McGlade: Learning to trust the wonderWritten by Eric McGlade | | email@example.com
Most religions begin with a story. That story infects the imagination of the practitioner with a sense of wonder and hope. Encounters with the holy, albeit fleeting, break through into the soul and the celebrant senses a belonging to something greater than the self.
That something has different names. For some it is God. For others it might be Allah or Yahweh or Jesus Christ or Vishnu or Buddha or the Great Spirit or Mother Mary or Sophia, or the Ground of Being or whatever. Regardless, the story becomes important because it is the Rosetta stone of a particular religious community’s faith.
Without the story, there is no wonder. Without the wonder, there is no encounter. Without the encounter, there is no sense of belonging to something greater than the self … and so it goes.
For the most part, these stories from varied faith communities are healing, life-enriching and liberating. At their core is a simple affirmation: There is something transcendent out there beyond the self (or deep within the self) that is generous, gracious and desires for us a holistic, peaceable and just life. So candles are lit, songs are sung, rites and rituals are rehearsed annually at the appointed time. These things are done so that we practitioners of our various faith disciplines might remember and allow the holy to rekindle that sense of wonder that is often worn away by the brutalities and vulgarities of life.

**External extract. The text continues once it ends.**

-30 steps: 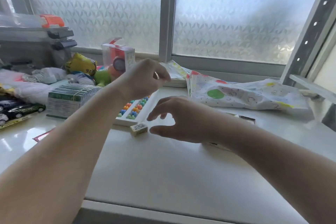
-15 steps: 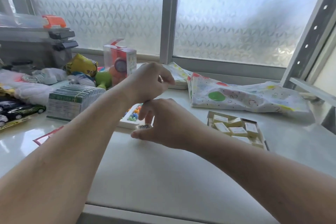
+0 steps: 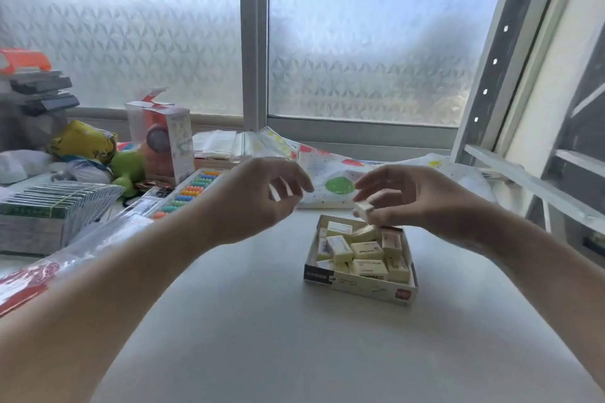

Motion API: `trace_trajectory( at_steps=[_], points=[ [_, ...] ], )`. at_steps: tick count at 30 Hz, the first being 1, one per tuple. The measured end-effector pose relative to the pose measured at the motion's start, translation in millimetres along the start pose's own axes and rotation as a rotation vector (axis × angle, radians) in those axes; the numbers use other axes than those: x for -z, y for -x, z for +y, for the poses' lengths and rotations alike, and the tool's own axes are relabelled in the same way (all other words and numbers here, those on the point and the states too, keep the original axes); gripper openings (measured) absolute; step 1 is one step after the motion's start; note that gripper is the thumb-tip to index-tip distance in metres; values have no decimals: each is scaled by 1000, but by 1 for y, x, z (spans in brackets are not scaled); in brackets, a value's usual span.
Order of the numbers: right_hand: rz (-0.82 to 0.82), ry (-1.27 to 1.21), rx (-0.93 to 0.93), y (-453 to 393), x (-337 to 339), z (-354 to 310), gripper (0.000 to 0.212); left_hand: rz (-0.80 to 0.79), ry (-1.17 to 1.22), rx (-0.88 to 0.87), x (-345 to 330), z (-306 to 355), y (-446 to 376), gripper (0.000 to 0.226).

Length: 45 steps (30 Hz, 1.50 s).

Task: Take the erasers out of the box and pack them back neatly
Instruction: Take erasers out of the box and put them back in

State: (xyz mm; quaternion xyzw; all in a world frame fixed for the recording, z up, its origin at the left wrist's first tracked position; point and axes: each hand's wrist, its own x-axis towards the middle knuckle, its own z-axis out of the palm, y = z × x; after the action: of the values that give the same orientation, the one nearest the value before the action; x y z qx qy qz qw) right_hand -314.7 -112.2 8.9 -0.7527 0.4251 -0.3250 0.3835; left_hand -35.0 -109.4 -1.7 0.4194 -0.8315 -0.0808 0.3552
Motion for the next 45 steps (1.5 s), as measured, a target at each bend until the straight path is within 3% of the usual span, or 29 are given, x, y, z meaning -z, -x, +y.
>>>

Two things never cease to amaze me. The first is that these ancient rites and celebrations still have a lot of punch to them. This is one of the grand mysteries of the practice of the religious life. Every year my parishion -ers and I work to get that pregnant mother to Bethlehem so that this child of hers (and ours) can get born and then gently laid in a manger. And every year, no matter how crazy the marketplace is behaving and how overscheduled our calendars are, the silence of that night breaks through and the tired and beleaguered spirit rediscovers the bread of heaven.
I like that very much.
The second is more troubling. How quickly those of us who wear the mantle of “religious” allow the healing and reconciling power of these stories to drift away. We replace that power with the harder edge of doctrine, law and belief. We are quick to make judgments, draw our lines, define who is in and who is out, who is saved and who isn’t, who is going to heaven and who will roast forever. This temptation to moral certainty has led to diverse acts of character assassination, prejudice, violence and wars throughout human history. It is no wonder that so many today will confess to being “spiritual” but not “religious.”
Religion is not rational. The problem is, many of us in the religious community want religion to be rational. This leads us to define, objectify and literalize the stories of faith. Once this has happened, the story loses its natural power to inspire wonder, instill hope and bring healing. It becomes a hammer or, as the late Leonard Bernstein suggested in the sermon portion of his “MASS”: “God gave us the cross. We turned it into a sword.” All that is left is the brute force of decree. It is no wonder that one afternoon I found myself pinned to a storefront window by an overbearing street preacher shouting at me that I was headed to a rather hot and uncomfortable destiny if I did not accept his particular blend of the faith tradition I practice.
Religion at its healthiest is mythical. It is driven by a story and if we are willing to trust the story and get lost in it, a sense of wonder emerges. The interesting thing about wonder is that it never requires of us the need to be “right” about something. It never requires of us the need to control or define or even divide. It only requires of us our imagination and a willingness to simply “be” in the moment, a moment when we encounter the holiest of all mysteries: that we are loved — all of us — and because of that, we all belong to each other.
The Reverend Eric McGlade is pastor of Trinity United Methodist Church in Bowling Green.